En le suivant au fil des jours, à partir de l’observation de ‘’petits faits’’ comme les aimait Stendhal ; à travers ses propres faits et gestes aux instants lamentables de sa chute comme aussi bien au travers de ce que nous avons connu de lui en ses temps de gloire stellaire, nous découvrons vite et très exactement, cette solitude. La solitude totale qui est celle du malheur tragique. La solitude d’un homme africain, de surcroit un militaire africain (chose inouïe alors), en affrontements successifs avec les hommes qui l’entourent et son combat contre son destin pour la recherche obstinée d’une parole pour l’Afrique. Celle après laquelle nous courons tous depuis plus de cinquante ans et qui s’énonce en termes d’éradication de la pauvreté, de liberté pour nos peuples, d’éducation pour nos filles et de santé pour nos enfants et petits-enfants ; bref, en vision de vraie démocratie dans nos sociétés. Et, en cette occurrence, la nécessité de définir, en Afrique, la place et le rôle de l’armée dans la cité.

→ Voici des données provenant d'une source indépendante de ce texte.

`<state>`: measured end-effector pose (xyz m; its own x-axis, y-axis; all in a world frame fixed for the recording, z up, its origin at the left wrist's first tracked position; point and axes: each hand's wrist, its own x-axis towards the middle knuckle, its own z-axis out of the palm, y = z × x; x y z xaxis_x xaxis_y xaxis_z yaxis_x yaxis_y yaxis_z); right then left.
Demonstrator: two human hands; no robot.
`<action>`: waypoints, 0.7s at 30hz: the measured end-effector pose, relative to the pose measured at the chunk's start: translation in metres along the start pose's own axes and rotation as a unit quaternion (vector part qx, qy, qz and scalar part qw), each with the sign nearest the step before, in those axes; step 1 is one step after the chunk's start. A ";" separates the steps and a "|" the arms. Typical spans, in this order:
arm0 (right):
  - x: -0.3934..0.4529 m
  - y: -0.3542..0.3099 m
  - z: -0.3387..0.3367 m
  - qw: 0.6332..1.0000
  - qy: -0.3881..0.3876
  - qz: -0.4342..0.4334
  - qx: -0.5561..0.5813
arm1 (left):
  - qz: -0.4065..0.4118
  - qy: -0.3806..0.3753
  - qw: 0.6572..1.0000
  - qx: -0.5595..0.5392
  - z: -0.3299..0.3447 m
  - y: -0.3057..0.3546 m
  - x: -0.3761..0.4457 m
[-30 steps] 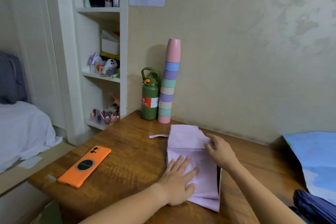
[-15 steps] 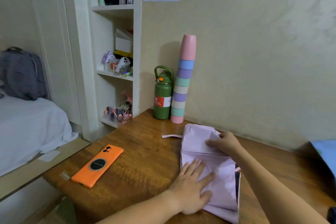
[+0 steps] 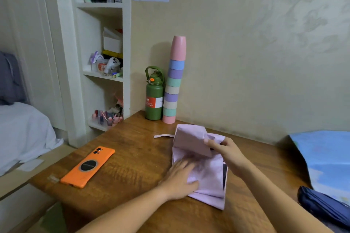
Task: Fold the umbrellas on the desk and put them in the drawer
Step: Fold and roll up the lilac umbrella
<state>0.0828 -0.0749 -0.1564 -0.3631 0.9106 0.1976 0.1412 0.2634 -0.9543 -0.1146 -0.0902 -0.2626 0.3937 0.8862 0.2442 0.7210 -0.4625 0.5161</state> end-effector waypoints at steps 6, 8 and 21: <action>-0.058 0.012 -0.002 0.993 0.002 0.026 -0.116 | -0.219 0.201 0.824 -0.482 -0.016 -0.011 -0.001; -0.070 0.022 -0.003 0.992 -0.004 0.041 -0.118 | -0.237 0.179 0.831 -0.471 -0.021 -0.009 -0.002; -0.086 0.043 -0.003 0.980 0.070 0.134 -0.129 | -0.310 0.168 0.933 -0.073 -0.035 0.016 0.004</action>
<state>0.1232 -0.1412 -0.2141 -0.1548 0.9879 -0.0058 0.4496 0.0652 -0.8908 -0.1217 -0.0926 -0.2245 -0.2914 0.9521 0.0922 0.6554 0.1285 0.7443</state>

On prête au roi BEHANZIN, la phrase suivante :’’Est vraiment victorieux, l’homme resté seul qui continue de lutter dans son cœur’’. L’histoire d’Alley, reconnaissons-le, c’est la tragédie de ce héros solitaire qui a mené pour nous, à sa manière, et jusqu’ au terme ultime, la seule vraie bataille qui, aujourd’hui encore, en vaille la peine : celle de l’horizon d’une Afrique du futur.
Ouagadougou décembre 2013
Notes
17- Journaliste et homme politique dahoméen. Il participa à la création du journal national : Daho-Express. Me succéda à la tête du Ministère de l’Information. A la chute du 2e gouvernement du Général Soglo, il aura diverses fonctions politiques et techniques. Au cours de la présidence de Nicéphore Soglo, il deviendra le 1er président de la HAAC, fonction qu’il occupera pendant huit ans. Il aura été durant toute sa vie un de mes meilleurs amis. Un ami sans retour.
18- MELVILLE (HERMAN0 écrivain américain (1819 – 1891) ancien marin, auteur de romans d’aventures (MOBY Dick 1851. BILLY BOUDD) dans lesquels des brigands d’allure respectable qui se savent brigands agissent dans la réalité en brigands
19-LEVY BRUL 1939- père de la théorie de la mentalité primitive, théorie concernant tous les peuples non occidentaux. Il eut cependant le courage dans un ouvrage intitulé LES CARNETS de remettre en cause cette hypothèse peu avant sa mort, alors qu’il était en pleine gloire officielle. Donnant ainsi un exemple d’intégrité scientifique.
20-Un roman de quatre sous dans lequel Alley instruisit ses affidés, des soldats du rang et quelques officiers subalternes, qui devaient assassiner leur chef de la garnison de Ouidah afin d’opérer un coup d’Etat devant renverser le régime dont il était lui-même le Président ; cela lui aurait ainsi permis de faire revenir au pouvoir le Président Maga et ses amis…. Une histoire de fou où se trouvaient réunis tous les ingrédients constitutifs de nos phantasmes habituels (pratiques occultes et surtout régionalisme). Phantasmes qui jusqu’à nos jours ont obscurci le firmament dahoméen, et affaibli tous nos élans vers des projets constructifs…
21-Les hommes de ma génération et celle qui la précède, en suivant les événements d’Algérie ont pu constater que les généraux CHALLE, ZELLER, JOUHOUD et SALLAN, bien que disposant de nombreux partisans dans une large couche de l’armée française, celle-ci ne connut ni rébellion, ni tentative de soulèvement lorsque leurs chefs furentarrêtés, déshabillés, jugés et emprisonnés. Il en fut de même du Général VON BRAUTCHICH, Chef d’Etat-major général de l’armée de terre de l’Allemagne pendant la dernière guerre mondiale qui, limogé par Hitler croyait à une révolte des grands Généraux de l’armée. Ce qui évidemment n’eut pas lieu.
22- L’Homme et le Sacre, Gallimard 1939, Réédition. ‘’Folio essais’’, 1988.
23- Il est connu que lorsqu’on proposait à Napoléon la promotion d`un général, il disait toujours : ‘’Je sais qu’il est très compétentmais est- ce qu’il a de la chance’’. Napoléon était bien placé pour comprendre la force de la chance dans l’art de la guerre !
24- ‘’Les’’ DISCORSI, LE PRINCE etc.